While the market for trading TenneT bonds is currently somewhat disrupted, we see scope for TenneT bonds to outperform AAA rated SSA peers in the event they secure a AAA rated guarantee by the deadline of 29th September, which we view as a likely outcome, as we view them to be offering an attractive level of carry in the context of this particular investment universe. We would also expect TenneT bonds to eventually outperform in the event of them not securing the guarantee by the deadline, taking into account the attractive level of the guarantee alternative fee its bonds would stand to receive and our assumption that in this scenario TenneT would target A3/A- ratings as a minimum. Our investment horizon for this recommendation is three to six months.
Key points to note:
The consent solicitation was successful. All invited TenneT bond issues consented to a modification in terms and conditions, allowing them to be moved to the level of TenneT Netherlands. The focus is now upon how TenneT bond valuations compare to those of SSA peers, assuming they secure a state guarantee. If they fail to secure a guarantee, then owners of bonds which tendered by the Early Instruction Deadline will receive compensation through the guarantee alternative fee.

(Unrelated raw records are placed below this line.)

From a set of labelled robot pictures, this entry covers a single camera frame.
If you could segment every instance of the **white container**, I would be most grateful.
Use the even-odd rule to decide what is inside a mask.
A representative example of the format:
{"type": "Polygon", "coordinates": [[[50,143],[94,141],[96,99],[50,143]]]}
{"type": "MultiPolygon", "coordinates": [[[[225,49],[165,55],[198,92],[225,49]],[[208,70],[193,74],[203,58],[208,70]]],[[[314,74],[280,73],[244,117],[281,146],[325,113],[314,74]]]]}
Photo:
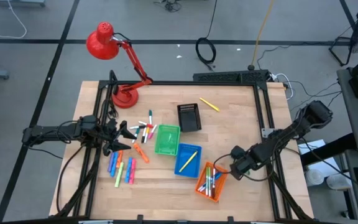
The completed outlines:
{"type": "Polygon", "coordinates": [[[306,184],[308,187],[322,184],[324,175],[319,170],[308,170],[305,172],[306,184]]]}
{"type": "Polygon", "coordinates": [[[342,174],[330,175],[327,178],[327,185],[333,190],[346,190],[352,187],[352,181],[344,177],[342,174]]]}

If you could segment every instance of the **lamp shade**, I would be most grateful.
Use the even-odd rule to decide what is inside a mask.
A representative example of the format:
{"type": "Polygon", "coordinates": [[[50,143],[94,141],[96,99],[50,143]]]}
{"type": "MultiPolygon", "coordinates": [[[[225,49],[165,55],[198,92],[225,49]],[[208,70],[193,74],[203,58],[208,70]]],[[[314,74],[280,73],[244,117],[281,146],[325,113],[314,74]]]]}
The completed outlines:
{"type": "Polygon", "coordinates": [[[119,46],[111,38],[113,33],[114,29],[110,23],[101,22],[86,40],[86,48],[89,53],[102,60],[109,60],[117,56],[119,46]]]}

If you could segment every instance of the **lamp arm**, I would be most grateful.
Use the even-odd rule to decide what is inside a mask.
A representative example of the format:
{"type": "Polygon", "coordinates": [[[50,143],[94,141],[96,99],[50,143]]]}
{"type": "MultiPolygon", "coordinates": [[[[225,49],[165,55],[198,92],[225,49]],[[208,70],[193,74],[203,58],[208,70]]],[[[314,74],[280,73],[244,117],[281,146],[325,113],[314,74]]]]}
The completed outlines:
{"type": "Polygon", "coordinates": [[[124,88],[122,88],[122,91],[130,91],[142,87],[144,85],[151,84],[153,80],[149,78],[146,72],[143,70],[142,65],[140,64],[139,59],[137,58],[131,43],[125,40],[125,41],[120,41],[119,45],[127,52],[129,59],[134,65],[135,71],[137,72],[137,74],[140,76],[140,79],[142,80],[139,83],[130,86],[125,86],[124,88]]]}

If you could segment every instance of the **yellow cable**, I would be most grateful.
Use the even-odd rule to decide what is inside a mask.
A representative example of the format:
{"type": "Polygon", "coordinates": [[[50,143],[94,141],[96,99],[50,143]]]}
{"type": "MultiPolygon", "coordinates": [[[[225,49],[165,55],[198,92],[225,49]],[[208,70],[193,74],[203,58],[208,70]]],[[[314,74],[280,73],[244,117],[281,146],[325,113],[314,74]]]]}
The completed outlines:
{"type": "Polygon", "coordinates": [[[256,55],[257,55],[257,52],[258,52],[258,44],[259,44],[260,35],[262,34],[262,30],[264,29],[264,26],[265,26],[265,24],[266,24],[267,18],[269,17],[270,11],[272,11],[273,3],[274,3],[274,0],[270,0],[270,5],[268,6],[268,10],[267,10],[267,13],[266,13],[264,22],[263,22],[262,25],[260,26],[259,33],[258,33],[258,38],[256,38],[255,49],[254,49],[254,56],[252,57],[252,63],[251,63],[251,65],[254,65],[254,62],[255,62],[255,59],[256,59],[256,55]]]}

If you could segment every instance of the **blue plastic tray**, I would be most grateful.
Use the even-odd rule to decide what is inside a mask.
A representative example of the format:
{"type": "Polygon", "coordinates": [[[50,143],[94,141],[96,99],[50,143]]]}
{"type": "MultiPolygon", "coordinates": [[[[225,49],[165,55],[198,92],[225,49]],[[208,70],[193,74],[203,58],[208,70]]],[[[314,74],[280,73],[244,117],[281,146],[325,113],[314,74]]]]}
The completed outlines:
{"type": "Polygon", "coordinates": [[[177,161],[175,163],[175,174],[185,177],[197,178],[200,172],[201,149],[201,146],[179,143],[177,161]],[[197,155],[182,170],[182,172],[179,172],[181,167],[185,165],[187,160],[194,154],[195,151],[198,151],[197,155]]]}

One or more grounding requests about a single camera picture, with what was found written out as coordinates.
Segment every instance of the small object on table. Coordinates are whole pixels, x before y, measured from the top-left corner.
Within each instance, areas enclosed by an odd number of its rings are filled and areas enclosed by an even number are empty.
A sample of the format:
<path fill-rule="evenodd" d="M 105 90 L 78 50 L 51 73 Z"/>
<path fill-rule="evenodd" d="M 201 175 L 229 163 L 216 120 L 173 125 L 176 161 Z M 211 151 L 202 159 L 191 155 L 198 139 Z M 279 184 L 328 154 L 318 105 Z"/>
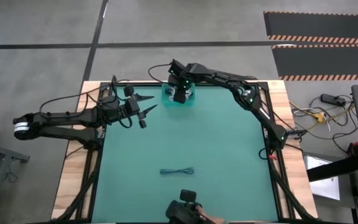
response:
<path fill-rule="evenodd" d="M 169 86 L 167 84 L 162 85 L 162 94 L 161 94 L 161 100 L 164 106 L 193 106 L 194 100 L 195 100 L 195 85 L 191 84 L 191 87 L 189 87 L 188 90 L 185 92 L 185 102 L 184 103 L 178 103 L 174 100 L 174 96 L 177 90 L 176 87 Z"/>
<path fill-rule="evenodd" d="M 160 175 L 168 175 L 174 173 L 194 174 L 194 168 L 189 167 L 186 169 L 160 169 Z"/>

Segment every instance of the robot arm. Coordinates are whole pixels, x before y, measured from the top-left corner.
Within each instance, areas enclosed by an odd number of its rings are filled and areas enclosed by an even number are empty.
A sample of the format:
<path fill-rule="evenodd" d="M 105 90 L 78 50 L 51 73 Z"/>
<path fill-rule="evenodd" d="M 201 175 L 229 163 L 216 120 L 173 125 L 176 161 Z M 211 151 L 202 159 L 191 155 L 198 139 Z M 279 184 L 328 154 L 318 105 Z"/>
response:
<path fill-rule="evenodd" d="M 184 66 L 175 59 L 171 63 L 169 73 L 168 84 L 177 89 L 173 97 L 174 101 L 184 103 L 186 90 L 190 89 L 193 83 L 206 82 L 227 88 L 233 94 L 234 100 L 262 123 L 268 132 L 270 148 L 273 150 L 283 149 L 288 137 L 287 131 L 283 126 L 275 124 L 263 108 L 258 106 L 260 98 L 245 81 L 246 77 L 210 70 L 198 63 L 189 63 Z"/>
<path fill-rule="evenodd" d="M 113 77 L 111 88 L 115 89 L 116 79 Z M 132 123 L 131 116 L 137 115 L 141 128 L 146 127 L 144 118 L 147 113 L 156 105 L 140 111 L 138 101 L 148 100 L 153 96 L 140 96 L 134 93 L 133 86 L 126 86 L 124 89 L 126 99 L 120 105 L 117 96 L 106 96 L 99 100 L 94 108 L 84 109 L 77 113 L 29 113 L 15 118 L 14 135 L 20 140 L 30 140 L 38 137 L 60 138 L 77 140 L 85 149 L 99 149 L 101 143 L 97 128 L 104 124 L 112 124 L 128 118 Z M 85 129 L 62 128 L 58 126 L 80 124 Z"/>

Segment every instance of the teal mat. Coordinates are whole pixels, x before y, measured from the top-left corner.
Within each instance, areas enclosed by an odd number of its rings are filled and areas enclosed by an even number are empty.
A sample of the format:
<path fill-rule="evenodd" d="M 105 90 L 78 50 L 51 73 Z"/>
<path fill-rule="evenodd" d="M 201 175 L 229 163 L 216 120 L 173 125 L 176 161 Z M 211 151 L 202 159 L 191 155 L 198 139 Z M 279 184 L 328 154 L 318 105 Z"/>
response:
<path fill-rule="evenodd" d="M 261 125 L 228 90 L 198 86 L 192 107 L 169 108 L 161 102 L 161 87 L 135 90 L 155 96 L 140 108 L 158 106 L 145 129 L 136 117 L 130 129 L 108 126 L 92 222 L 167 222 L 165 211 L 181 189 L 196 191 L 196 201 L 212 216 L 277 221 L 267 161 L 258 157 Z M 187 167 L 195 173 L 159 173 Z"/>

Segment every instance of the concrete floor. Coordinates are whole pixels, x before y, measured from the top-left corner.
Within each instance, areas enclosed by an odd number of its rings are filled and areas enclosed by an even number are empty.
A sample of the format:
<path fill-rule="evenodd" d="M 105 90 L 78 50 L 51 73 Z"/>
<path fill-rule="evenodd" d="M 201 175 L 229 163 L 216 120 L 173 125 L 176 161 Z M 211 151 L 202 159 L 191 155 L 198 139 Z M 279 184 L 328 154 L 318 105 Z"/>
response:
<path fill-rule="evenodd" d="M 0 44 L 91 43 L 102 0 L 0 0 Z M 358 14 L 358 0 L 110 0 L 100 43 L 165 41 L 266 40 L 263 11 Z M 41 103 L 80 90 L 89 49 L 0 50 L 0 146 L 31 155 L 26 165 L 13 164 L 19 176 L 0 194 L 0 223 L 28 223 L 50 218 L 66 141 L 40 138 L 18 141 L 12 119 L 36 112 Z M 90 80 L 149 80 L 147 69 L 171 59 L 199 62 L 216 70 L 278 79 L 270 47 L 197 47 L 98 49 Z M 165 70 L 154 71 L 166 78 Z M 321 93 L 349 94 L 354 82 L 287 82 L 292 101 L 300 106 Z M 58 101 L 46 110 L 74 110 L 76 100 Z M 309 126 L 312 120 L 298 119 Z M 336 126 L 335 131 L 352 129 Z M 329 136 L 326 127 L 315 129 Z M 343 147 L 358 133 L 339 140 Z M 331 141 L 305 136 L 306 152 L 343 157 Z M 343 201 L 316 197 L 326 221 L 351 222 L 349 189 Z"/>

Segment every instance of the camera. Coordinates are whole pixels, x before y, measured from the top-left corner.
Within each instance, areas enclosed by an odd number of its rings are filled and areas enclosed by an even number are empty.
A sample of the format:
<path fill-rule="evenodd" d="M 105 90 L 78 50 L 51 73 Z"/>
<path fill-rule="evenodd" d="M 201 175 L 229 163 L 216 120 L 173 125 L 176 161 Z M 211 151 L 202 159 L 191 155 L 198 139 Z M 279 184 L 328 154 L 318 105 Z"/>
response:
<path fill-rule="evenodd" d="M 180 200 L 185 202 L 173 200 L 165 212 L 170 224 L 214 224 L 197 211 L 197 206 L 201 207 L 201 204 L 196 202 L 196 196 L 194 191 L 181 190 Z"/>

Implications of receiving a AAA rated state guarantee: This will trigger a movement in certain cases of state-guaranteed TenneT bonds from corporate portfolios to SSA / government-related portfolios. From an index perspective, then we see more significant implications for portfolios which are benchmarked to the iBoxx index.

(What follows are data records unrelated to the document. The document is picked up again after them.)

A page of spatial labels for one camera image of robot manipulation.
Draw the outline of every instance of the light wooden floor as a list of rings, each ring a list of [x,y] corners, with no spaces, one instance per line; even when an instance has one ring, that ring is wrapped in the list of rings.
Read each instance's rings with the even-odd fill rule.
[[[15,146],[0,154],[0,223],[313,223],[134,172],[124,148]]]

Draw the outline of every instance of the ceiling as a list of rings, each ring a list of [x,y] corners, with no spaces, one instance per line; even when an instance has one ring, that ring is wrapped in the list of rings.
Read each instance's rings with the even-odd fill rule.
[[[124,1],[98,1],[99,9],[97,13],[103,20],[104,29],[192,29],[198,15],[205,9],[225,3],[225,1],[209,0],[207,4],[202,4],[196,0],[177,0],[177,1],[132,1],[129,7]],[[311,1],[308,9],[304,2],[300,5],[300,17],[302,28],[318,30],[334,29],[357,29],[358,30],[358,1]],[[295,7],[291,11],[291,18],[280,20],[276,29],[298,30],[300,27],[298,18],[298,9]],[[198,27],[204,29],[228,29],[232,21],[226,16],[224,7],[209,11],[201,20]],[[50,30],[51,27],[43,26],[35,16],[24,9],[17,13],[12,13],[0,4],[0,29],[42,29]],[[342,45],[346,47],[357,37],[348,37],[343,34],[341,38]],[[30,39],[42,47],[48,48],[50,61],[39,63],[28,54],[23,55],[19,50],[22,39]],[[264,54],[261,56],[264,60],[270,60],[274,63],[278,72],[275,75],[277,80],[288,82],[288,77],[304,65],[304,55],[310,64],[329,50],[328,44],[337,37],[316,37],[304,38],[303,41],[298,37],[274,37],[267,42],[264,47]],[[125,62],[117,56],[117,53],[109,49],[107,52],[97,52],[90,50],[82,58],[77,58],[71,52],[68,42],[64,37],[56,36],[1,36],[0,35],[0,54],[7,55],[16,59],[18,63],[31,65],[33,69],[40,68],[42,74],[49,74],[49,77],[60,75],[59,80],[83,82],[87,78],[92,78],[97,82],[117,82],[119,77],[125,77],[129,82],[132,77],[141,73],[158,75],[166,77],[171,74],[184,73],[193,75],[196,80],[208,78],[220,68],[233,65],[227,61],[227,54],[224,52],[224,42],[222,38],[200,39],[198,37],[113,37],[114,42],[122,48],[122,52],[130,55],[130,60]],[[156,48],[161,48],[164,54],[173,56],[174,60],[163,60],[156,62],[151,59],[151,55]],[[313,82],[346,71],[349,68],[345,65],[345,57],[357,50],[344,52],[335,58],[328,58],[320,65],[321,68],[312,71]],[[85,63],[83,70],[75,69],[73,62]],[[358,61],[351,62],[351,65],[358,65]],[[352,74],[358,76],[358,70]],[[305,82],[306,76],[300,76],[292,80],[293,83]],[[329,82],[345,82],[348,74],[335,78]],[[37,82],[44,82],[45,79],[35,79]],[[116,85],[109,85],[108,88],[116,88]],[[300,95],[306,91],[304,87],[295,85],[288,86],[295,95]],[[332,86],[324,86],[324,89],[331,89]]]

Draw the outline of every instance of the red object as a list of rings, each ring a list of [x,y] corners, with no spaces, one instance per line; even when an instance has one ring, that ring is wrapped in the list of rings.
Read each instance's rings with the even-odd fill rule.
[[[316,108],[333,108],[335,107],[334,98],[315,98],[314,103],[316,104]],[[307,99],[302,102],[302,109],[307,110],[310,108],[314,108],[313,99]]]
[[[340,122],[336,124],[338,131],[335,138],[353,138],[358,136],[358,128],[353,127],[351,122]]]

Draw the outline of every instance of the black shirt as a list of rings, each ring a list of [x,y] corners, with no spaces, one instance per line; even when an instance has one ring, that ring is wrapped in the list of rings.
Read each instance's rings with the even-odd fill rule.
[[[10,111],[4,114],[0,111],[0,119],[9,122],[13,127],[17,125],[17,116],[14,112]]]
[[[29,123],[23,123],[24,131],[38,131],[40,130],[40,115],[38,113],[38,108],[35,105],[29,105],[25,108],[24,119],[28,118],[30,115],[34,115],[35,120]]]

Implications of not receiving a state guarantee by 29 September: Positive, with almost all eligible TenneT bonds expected to benefit from a valuation perspective based on our analysis, as the guarantee alternative fee would more than offset price declines due to failure to secure the guarantee, given our assumption that TenneT would thereafter target, as a minimum, A3/A- ratings. We view the TENN 0.875 2035, TENN 1.5 2039 and TENN 1.125 2041 issues as particular attractive in this scenario.
‘Eligible’ TenneT bonds offer value, if one assumes they will receive a state guarantee: We have considered relative value of TenneT bond issues in comparison to AAA-rated SSA peers, as well as highly rated corporates, which together serve to validate our view that TenneT issues offer fair to attractive value. The TENN 0.875 2035 and TENN 2.125 2029 issues rank as particularly attractive versus both AAA rated SSA and corporate peers on both a z-spread and ASW basis.
Value relative to the underlying sovereign, assuming the guarantee is secured: The majority of TenneT issues offer an implied spread of >45bp over the Dutch sovereign, which we view as a very attractive level, given the sovereign will offer an irrevocable and unconditional guarantee to eligible TenneT bonds 1.
All TenneT benchmark issues are green, which should appeal to ESG-focussed portfolios. Most of the bonds of SSA peers presented in this publication are not.
Bond buyback potential: This in our view will be linked to the size of the stake in TenneT Germany sold, after taking into account the near term TenneT-related equity funding commitments of the Dutch state. In such a scenario, we assume short dated issues, such as the TENN 0.125 2027 issue, are a credible buyback target.